── Records supplied
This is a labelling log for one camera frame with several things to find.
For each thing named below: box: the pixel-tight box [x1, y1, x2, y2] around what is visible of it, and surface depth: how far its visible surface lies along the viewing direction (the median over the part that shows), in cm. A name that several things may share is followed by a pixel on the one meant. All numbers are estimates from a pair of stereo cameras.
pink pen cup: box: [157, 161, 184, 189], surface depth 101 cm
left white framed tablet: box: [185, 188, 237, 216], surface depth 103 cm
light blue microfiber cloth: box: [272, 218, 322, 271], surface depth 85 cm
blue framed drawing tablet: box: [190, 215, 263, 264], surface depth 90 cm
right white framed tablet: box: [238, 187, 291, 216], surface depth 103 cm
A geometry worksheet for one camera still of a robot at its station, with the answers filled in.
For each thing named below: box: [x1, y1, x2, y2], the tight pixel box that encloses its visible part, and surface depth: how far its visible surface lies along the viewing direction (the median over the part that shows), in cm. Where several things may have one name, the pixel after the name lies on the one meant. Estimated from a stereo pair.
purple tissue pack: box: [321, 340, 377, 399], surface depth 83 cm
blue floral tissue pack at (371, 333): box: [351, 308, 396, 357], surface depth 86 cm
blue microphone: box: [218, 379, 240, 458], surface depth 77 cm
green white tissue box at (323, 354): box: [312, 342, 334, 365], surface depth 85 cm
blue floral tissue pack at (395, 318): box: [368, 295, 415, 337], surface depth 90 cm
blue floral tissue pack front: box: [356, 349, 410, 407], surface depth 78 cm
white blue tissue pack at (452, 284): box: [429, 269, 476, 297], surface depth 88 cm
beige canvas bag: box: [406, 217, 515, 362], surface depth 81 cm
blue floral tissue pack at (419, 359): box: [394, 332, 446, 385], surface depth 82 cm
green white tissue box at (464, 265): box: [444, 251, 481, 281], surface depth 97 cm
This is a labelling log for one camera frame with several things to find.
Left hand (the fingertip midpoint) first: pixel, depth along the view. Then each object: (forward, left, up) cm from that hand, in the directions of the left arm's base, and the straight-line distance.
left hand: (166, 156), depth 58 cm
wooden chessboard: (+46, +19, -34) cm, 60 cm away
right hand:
────
To do
Each line from the one containing "Left hand (the" to the end of the listing above must be printed exactly, and no other line may appear.

Answer section
Left hand (the fingertip midpoint) first: pixel, depth along the view. Then each object: (forward, left, up) cm from that hand, in the directions of the left arm's base, and the straight-line distance.
left hand: (166, 156), depth 58 cm
wooden chessboard: (+46, +19, -34) cm, 60 cm away
right hand:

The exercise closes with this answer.